## ASSIGNMENT
In the data below, find every line that has the string "draw", and copy it.
--- GIVEN DATA Enclosed Below ---
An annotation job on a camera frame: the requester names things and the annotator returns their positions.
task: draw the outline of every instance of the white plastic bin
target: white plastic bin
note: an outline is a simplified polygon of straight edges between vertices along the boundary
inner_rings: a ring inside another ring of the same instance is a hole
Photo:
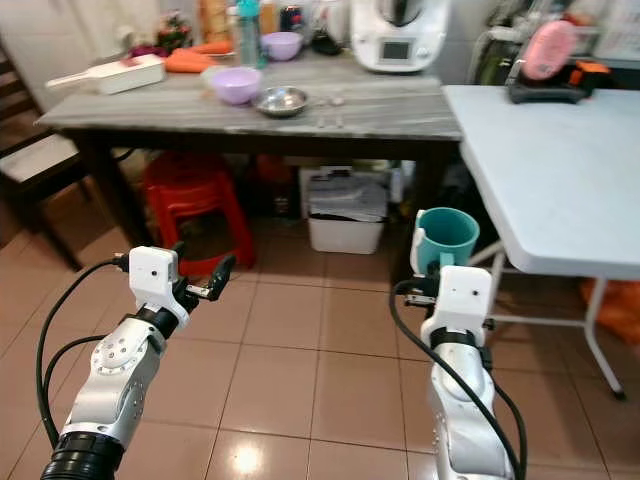
[[[383,222],[309,218],[311,246],[319,252],[374,253],[383,228]]]

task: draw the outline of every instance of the teal mug
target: teal mug
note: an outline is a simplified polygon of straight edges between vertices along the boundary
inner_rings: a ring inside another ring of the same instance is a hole
[[[419,210],[411,245],[411,267],[417,275],[438,265],[466,265],[480,235],[478,222],[455,208]]]

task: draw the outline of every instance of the red plastic stool
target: red plastic stool
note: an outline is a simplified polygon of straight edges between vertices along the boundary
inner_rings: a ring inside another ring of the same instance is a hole
[[[235,249],[205,260],[182,260],[181,275],[208,275],[229,253],[235,254],[240,265],[253,266],[256,257],[251,233],[223,159],[216,155],[165,152],[146,168],[144,184],[165,248],[178,242],[180,218],[215,210],[221,210],[227,218]]]

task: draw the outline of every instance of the stainless steel bowl
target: stainless steel bowl
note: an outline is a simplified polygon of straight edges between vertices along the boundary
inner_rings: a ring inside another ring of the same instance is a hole
[[[307,106],[307,94],[296,87],[267,88],[253,100],[253,105],[270,117],[292,117]]]

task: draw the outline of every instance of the purple bowl
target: purple bowl
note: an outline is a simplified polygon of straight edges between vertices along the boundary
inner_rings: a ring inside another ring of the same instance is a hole
[[[219,98],[231,105],[247,103],[255,97],[262,80],[262,74],[250,67],[208,68],[202,72],[202,77]]]
[[[295,32],[275,32],[262,36],[262,47],[273,60],[291,60],[300,51],[302,35]]]

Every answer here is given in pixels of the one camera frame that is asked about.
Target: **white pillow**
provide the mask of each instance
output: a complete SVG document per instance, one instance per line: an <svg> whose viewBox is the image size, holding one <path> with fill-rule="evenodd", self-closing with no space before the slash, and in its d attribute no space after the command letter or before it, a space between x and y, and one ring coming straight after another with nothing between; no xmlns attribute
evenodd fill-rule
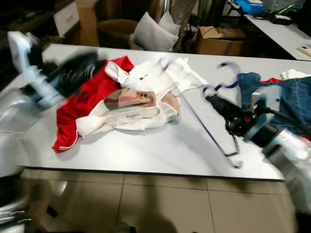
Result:
<svg viewBox="0 0 311 233"><path fill-rule="evenodd" d="M180 25L174 24L173 18L168 11L160 19L159 26L173 35L179 33Z"/></svg>
<svg viewBox="0 0 311 233"><path fill-rule="evenodd" d="M162 52L172 51L177 39L178 36L157 25L148 12L139 21L133 36L134 42L145 50Z"/></svg>

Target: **white table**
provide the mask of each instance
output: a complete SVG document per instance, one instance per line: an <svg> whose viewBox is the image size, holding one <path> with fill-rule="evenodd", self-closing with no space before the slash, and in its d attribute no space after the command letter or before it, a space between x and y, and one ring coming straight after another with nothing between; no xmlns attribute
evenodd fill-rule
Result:
<svg viewBox="0 0 311 233"><path fill-rule="evenodd" d="M311 61L310 56L297 49L300 46L311 48L311 37L295 25L278 25L268 20L253 19L251 16L245 17L296 60Z"/></svg>
<svg viewBox="0 0 311 233"><path fill-rule="evenodd" d="M62 61L79 46L51 45L44 58ZM128 55L133 64L147 60L156 61L167 56L189 58L190 67L210 84L232 82L233 72L229 69L217 69L224 61L238 63L243 72L258 72L263 78L278 77L289 68L302 72L311 72L310 62L273 60L260 58L224 57L209 55L161 53L137 50L117 50L100 48L109 58ZM19 76L9 86L20 87L25 84ZM185 93L185 97L199 114L208 129L226 150L233 150L225 131L224 120L212 110L201 94L201 89ZM221 94L237 100L237 90L222 91ZM260 149L239 139L241 154L233 160L242 160L242 169L228 165L224 156L203 130L200 123L182 102L182 119L179 124L167 124L161 129L145 132L111 131L97 134L78 143L70 150L56 154L52 145L56 139L56 107L45 112L44 117L30 128L19 153L18 163L22 166L49 169L79 169L114 172L150 172L178 175L224 176L255 179L281 179L281 175L270 164L264 163Z"/></svg>

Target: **blue container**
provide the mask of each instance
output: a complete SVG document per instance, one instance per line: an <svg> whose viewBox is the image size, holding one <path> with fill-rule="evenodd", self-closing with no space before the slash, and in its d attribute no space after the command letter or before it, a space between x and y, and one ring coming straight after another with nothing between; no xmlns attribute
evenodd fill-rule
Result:
<svg viewBox="0 0 311 233"><path fill-rule="evenodd" d="M263 10L263 5L251 4L247 0L236 0L235 2L250 16L257 15Z"/></svg>

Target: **blue denim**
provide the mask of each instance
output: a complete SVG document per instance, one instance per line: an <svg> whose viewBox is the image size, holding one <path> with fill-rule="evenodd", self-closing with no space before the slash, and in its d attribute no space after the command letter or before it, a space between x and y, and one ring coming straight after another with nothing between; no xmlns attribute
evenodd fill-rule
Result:
<svg viewBox="0 0 311 233"><path fill-rule="evenodd" d="M280 112L296 120L306 130L311 130L311 77L303 79L289 79L279 83L260 83L261 77L257 73L240 74L240 89L242 107L251 104L251 95L262 86L278 85L281 87ZM271 123L298 135L305 135L290 121L275 116Z"/></svg>

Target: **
--- End of Enclosed GIVEN DATA ---
## RESPONSE FOR THIS EXERCISE
task: draw the outline of every instance of the white plastic bin
task: draw the outline of every instance of the teal mug
task: draw the outline of every instance of the red plastic stool
task: draw the outline of every instance of the stainless steel bowl
task: draw the outline of every instance of the purple bowl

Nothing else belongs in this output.